──────── Dataset excerpt

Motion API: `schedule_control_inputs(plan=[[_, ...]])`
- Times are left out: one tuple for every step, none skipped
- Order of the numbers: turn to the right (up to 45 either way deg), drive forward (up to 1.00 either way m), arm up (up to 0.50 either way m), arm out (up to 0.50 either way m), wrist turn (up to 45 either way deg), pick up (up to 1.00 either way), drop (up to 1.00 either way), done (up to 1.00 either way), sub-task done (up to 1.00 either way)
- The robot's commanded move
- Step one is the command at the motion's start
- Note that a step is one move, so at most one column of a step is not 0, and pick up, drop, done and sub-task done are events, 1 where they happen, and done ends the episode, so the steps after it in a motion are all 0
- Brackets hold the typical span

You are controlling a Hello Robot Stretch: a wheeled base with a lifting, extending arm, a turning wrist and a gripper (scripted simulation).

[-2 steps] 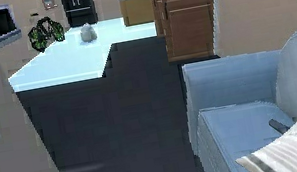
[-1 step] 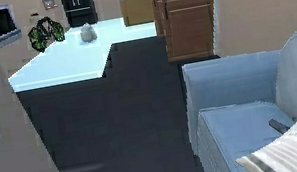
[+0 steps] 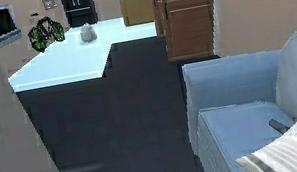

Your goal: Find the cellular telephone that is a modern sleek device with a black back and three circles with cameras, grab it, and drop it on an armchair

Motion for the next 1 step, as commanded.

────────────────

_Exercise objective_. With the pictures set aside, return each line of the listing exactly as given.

_Solution to the exercise_.
Motion API: `schedule_control_inputs(plan=[[_, ...]])`
- Times are left out: one tuple for every step, none skipped
- Order of the numbers: turn to the right (up to 45 either way deg), drive forward (up to 1.00 either way m), arm up (up to 0.50 either way m), arm out (up to 0.50 either way m), wrist turn (up to 45 either way deg), pick up (up to 1.00 either way), drop (up to 1.00 either way), done (up to 1.00 either way), sub-task done (up to 1.00 either way)
- The robot's commanded move
- Step one is the command at the motion's start
- Note that a step is one move, so at most one column of a step is not 0, and pick up, drop, done and sub-task done are events, 1 where they happen, and done ends the episode, so the steps after it in a motion are all 0
- Brackets hold the typical span

You are controlling a Hello Robot Stretch: a wheeled base with a lifting, extending arm, a turning wrist and a gripper (scripted simulation).

[-2 steps] 
[-1 step] 
[+0 steps] 

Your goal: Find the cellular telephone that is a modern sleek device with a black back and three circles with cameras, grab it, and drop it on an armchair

Motion for the next 1 step, as commanded.

Nothing more remains for this exercise.